Benarkah Nabi Muhammad shallallahu ‘alaihi wasallam mengajarkan terorisme dan jihad dalam menyebarkan Islam?
Nabi Muhammad shallallahu ‘alaihi wasallam hidup 23 tahun setelah pendakwahan beliau sebagai nabi. Di tahun-tahun pertama kenabiannya, beliau tinggal di Mekah selama 13 tahun dan menanggung penganiayaan yang berat bersama para sahabat, tetapi beliau tetap menahan diri. Setelah hijrah ke Madinah-pun, beliau terus diserang sehingga beliau terpaksa mempertahankan diri dari ancaman kebinasaan.
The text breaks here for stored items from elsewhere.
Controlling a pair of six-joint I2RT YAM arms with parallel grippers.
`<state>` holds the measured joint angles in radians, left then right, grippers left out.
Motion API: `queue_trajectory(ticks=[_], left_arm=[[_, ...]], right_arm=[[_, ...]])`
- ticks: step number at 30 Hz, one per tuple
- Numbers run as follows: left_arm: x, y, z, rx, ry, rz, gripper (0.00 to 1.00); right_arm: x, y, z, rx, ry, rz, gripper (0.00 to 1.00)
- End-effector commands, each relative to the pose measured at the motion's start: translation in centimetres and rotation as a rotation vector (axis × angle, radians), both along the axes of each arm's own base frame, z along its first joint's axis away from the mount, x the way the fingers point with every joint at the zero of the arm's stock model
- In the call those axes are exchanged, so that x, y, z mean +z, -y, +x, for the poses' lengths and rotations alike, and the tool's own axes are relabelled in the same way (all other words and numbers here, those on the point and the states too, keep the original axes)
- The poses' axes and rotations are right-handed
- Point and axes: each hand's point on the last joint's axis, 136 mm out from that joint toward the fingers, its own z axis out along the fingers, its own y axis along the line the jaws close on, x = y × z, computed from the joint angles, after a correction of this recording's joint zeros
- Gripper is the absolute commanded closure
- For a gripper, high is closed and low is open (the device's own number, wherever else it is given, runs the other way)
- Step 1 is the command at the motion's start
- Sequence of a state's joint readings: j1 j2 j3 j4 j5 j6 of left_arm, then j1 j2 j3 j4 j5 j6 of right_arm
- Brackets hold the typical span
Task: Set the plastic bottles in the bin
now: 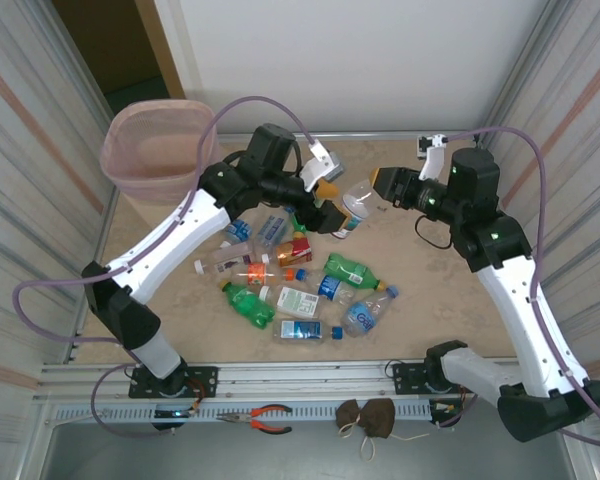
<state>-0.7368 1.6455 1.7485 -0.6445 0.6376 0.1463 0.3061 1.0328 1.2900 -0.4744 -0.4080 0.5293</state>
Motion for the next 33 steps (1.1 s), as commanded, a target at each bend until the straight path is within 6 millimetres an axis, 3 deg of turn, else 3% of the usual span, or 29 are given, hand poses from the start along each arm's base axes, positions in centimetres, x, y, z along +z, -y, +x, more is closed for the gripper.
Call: queue_trajectory(ticks=[1, 5, 10, 18, 24, 33], left_arm=[[-0.8, 0.6, -1.1, -0.038, -0.046, -0.013, 0.17], [-1.9, 1.3, -2.8, -0.099, -0.072, -0.009, 0.19], [-3.1, 1.6, -3.2, -0.117, -0.070, 0.007, 0.25], [-2.7, 1.6, -3.7, -0.152, -0.045, -0.019, 0.39], [-2.7, 1.5, -3.6, -0.147, -0.031, -0.014, 0.44], [-1.9, -0.2, -2.8, -0.079, 0.008, 0.004, 0.44]], right_arm=[[2.1, 0.1, -1.4, -0.001, 0.058, 0.000, 0.83], [2.3, 0.2, -2.2, -0.006, 0.067, 0.000, 0.83], [2.6, 0.1, -2.6, -0.007, 0.075, 0.002, 0.82], [2.5, -0.5, -2.8, 0.013, 0.061, -0.008, 0.82], [2.5, -0.7, -2.8, 0.009, 0.060, -0.014, 0.76], [3.1, 0.4, -2.7, -0.064, 0.071, -0.036, 0.37]])
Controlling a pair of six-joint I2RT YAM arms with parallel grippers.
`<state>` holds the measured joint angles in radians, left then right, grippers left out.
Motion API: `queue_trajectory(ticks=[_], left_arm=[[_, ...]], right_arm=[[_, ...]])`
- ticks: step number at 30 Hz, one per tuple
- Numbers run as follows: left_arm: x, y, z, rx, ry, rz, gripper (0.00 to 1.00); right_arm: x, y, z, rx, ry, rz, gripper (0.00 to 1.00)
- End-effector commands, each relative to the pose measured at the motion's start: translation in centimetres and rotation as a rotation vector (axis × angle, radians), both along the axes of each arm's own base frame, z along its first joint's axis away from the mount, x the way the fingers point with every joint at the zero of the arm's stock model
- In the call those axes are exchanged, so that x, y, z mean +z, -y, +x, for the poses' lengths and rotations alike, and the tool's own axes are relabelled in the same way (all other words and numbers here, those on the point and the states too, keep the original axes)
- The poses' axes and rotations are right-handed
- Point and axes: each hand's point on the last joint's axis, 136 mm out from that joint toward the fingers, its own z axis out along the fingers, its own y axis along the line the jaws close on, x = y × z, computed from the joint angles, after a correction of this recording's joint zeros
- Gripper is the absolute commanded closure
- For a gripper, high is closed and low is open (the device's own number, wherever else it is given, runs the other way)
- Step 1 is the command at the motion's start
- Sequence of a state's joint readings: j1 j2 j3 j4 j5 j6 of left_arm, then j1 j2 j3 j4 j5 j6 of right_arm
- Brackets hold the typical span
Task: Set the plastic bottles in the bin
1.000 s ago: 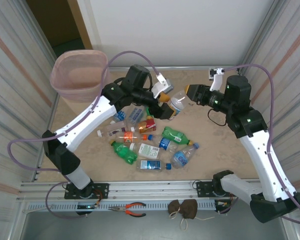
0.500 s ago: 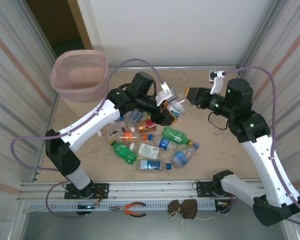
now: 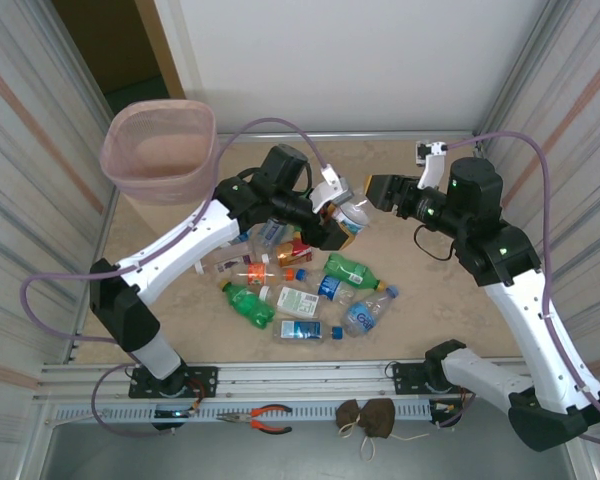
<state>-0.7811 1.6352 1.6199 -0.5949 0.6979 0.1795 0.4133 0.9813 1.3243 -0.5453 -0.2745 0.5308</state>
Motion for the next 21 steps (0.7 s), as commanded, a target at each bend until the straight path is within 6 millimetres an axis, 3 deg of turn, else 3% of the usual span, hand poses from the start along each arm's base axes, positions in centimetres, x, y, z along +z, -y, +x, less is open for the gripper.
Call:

Semua perang yang beliau lakukan bersifat defensif. Beliau tidak mengangkat pedang untuk memaksa siapapun untuk memeluk Islam, tidak juga para sahabat.
Para kritikus mengklaim bahwa ‘inti dari Islam adalah ideologi perang global’ dan Nabi Muhammad shallallahu ‘alaihi wasallam diduga mendukung perang global ini melalui terorisme dan jihad.1
Kata jihad di dalam Al-Qur’an tercantum sebanyak 34 kali yang mengandung makna berjuang keras untuk memperbaiki diri2, memperbaiki masyarakat3, atau mempertahankan kebebasan berkeyakinan.4
Oleh karena itu, Nabi Muhammad shallallahu ‘alaihi wasallam misalnya, menggunakan kata Jihad ketika menyebutkan tentang melayani orang tua5, menyempurnakan akhlak6, menunaikan ibadah Haji 7, dan perang defensif guna mempertahankan kebebasan berkeyakinan.8
Ketika kembali dari sebuah peperangan, Nabi Muhammad shallallahu ‘alaihi wasallam pernah bersabda, bahwa Jihad untuk memperbaiki diri sendiri lebih unggul daripada Jihad mempertahankan kebebasan berkeyakinan,
“Kami baru kembali dari jihad yang lebih rendah ke Jihad yang lebih besar.”9
Selain itu, Al-Qur’an melarang memerangi kelompok yang damai10 dan berulang kali menekankan pentingnya kebebasan berkeyakinan11, dan izin peperangan yang diberikan pun hanya untuk menegakkan kebebasan berkeyakinan dan membela diri dari para penyerang12. Al-Qur’an, seperti yang disebutkan sebelumnya, juga menegaskan bahwa agama apapun tidak dapat memonopoli keselamatan13, dan harus mendukung kerukunan beragama.14
Bukannya merujuk pada Al-Qur’an dan Hadits, para kritikus sering mengutip perkataan Abul Ala Maududi, ulama dan pendiri partai politik sayap kanan Jamaat-i-Islami Pakistan yang ekstrim.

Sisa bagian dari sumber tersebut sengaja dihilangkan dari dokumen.